Recruitment period Date of 1st publication of results 1st trial registration date Registry planned sample size Primary outcome in registry Primary outcome  in paper
South  Africa July 2002 – Feb 2004 26 July 2005 July 19 2005 3274 planned.

3274 in paper

HIV infection at 3, 12 and 21 months All HIV infections at 3, 12 and 21 months
Kenya Feb 2002 – Dec 12 2006 24 Feb 2007 April 23 2003 Initially 3,000. Altered to 2887 in registry.

2784 in paper

HIV incidence at 2 years

Complications of circumcision

HIV incidence after three interim analyses
Uganda August 2002 – Dec 2006 24 Feb 2007 Jan 23 2007 5,000 planned

4996 in paper.

HIV acquisition no time point specified HIV incidence

It looks like PLOS One and The Lancet wanted to publish sexy high impact trials, found they weren’t registered, so got the authors to do it retrospectively, and hoped no-one would notice!   All three trials were funded by the public sector.

Jim Thornton

9 Comments leave one →
  1. February 17, 2013 7:55 pm

    I’ve only just seen this. Other critiques of the studies are collected here and here

    • February 17, 2013 8:50 pm

      Thanks.I’d not seen that.You make good points.
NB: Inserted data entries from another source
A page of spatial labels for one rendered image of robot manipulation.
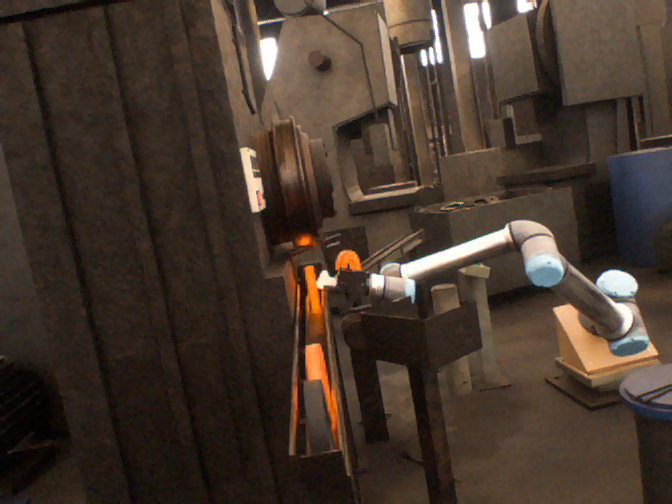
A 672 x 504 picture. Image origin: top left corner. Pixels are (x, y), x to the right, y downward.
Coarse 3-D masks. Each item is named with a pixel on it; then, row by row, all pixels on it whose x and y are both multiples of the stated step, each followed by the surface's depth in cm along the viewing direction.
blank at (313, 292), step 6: (306, 270) 220; (312, 270) 220; (306, 276) 218; (312, 276) 218; (312, 282) 217; (312, 288) 217; (312, 294) 217; (318, 294) 217; (312, 300) 218; (318, 300) 218; (312, 306) 220; (318, 306) 220
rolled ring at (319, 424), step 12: (312, 384) 116; (312, 396) 112; (324, 396) 122; (312, 408) 110; (324, 408) 123; (312, 420) 109; (324, 420) 109; (312, 432) 109; (324, 432) 109; (312, 444) 108; (324, 444) 108
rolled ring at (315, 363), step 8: (312, 352) 132; (320, 352) 132; (312, 360) 130; (320, 360) 130; (312, 368) 129; (320, 368) 128; (312, 376) 128; (320, 376) 128; (328, 392) 142; (328, 400) 140; (328, 408) 127
I agree with most.

      But the quality of the three adult circumcision trials was pretty high. I may grumble at the lack of registration, and your point about the effect sizes probably being overestimated by stopping early, is good.

      We can argue forever about whether the benefit was caused by the co-intervention of wearing a condom, or how the meme “circumcision protects against AIDS” will play out in practice. But if adult males want to get their foreskins chopped off, that’s their business. I’m just annoyed if my tax pays for it, and even more annoyed if it funds chopping kids’ foreskins off.

      • February 18, 2013 6:05 am

        All agreed. I think the high dropout rate relative to the infection rate is another cause for serious concern – especially since dropouts might well be tied to HIV+ status in the circumcised men (encouraged to find out their own status at nearby clinics), but to cold feet in the control groups (while it was too late for that in the experimental groups).

        And as others have pointed out, with contacts not traced, we have no assurance that all or even any HIV was (hetero)sexually transmitted. Granting for the moment that these intact men were more susceptible to penile infections, that would make them more susceptible to iatrogenic (doctor-caused) infection. Amateur street corner “needle men” with hypotermics of quack nostrums are a likely risk.

      • April 3, 2013 10:42 am

        You say “the quality of the three adult circumcision trials was pretty high”. I would like to comment on the lack of transparency on these trials.

        Not only were these trials registered late, but there is no publicly available audit trail: Nobody outside the closed group of researchers/reviewers/DMC conducting the studies has seen the protocol or the data. I personally requested the protocol and details of the ethical approval of the South-African study from Witwatersrand Univeristy – they said that they were “confidential”. I have spoken to other researchers who have requested the data, one said “they are keeping their data very close to their chest”. I am aware of an FOI request seeking this information from the US NIH – no reply was received.

        As such we have no knowledge of any a-priori determination of the statistical methods. We do not know the criteria for early termination or the membership of the Data Monitoring Committee. The South-African trial was criticised in respect of its randomisation procedures.

        The authors of these studies were on record as advocating circumcision before they performed these trials. One said that it was his mission in life to “promote” circumcision. Another has described in print how he sought to build the body of evidence for circumcision over a number of years.

        As such I suggest it seems reasonable to ask whether there was any selection bias or whether they had a peek at their data before deciding on early termination. If the evidence is as strong as the authors claim, surely they would not oppose full disclosure of the trial data and documentation?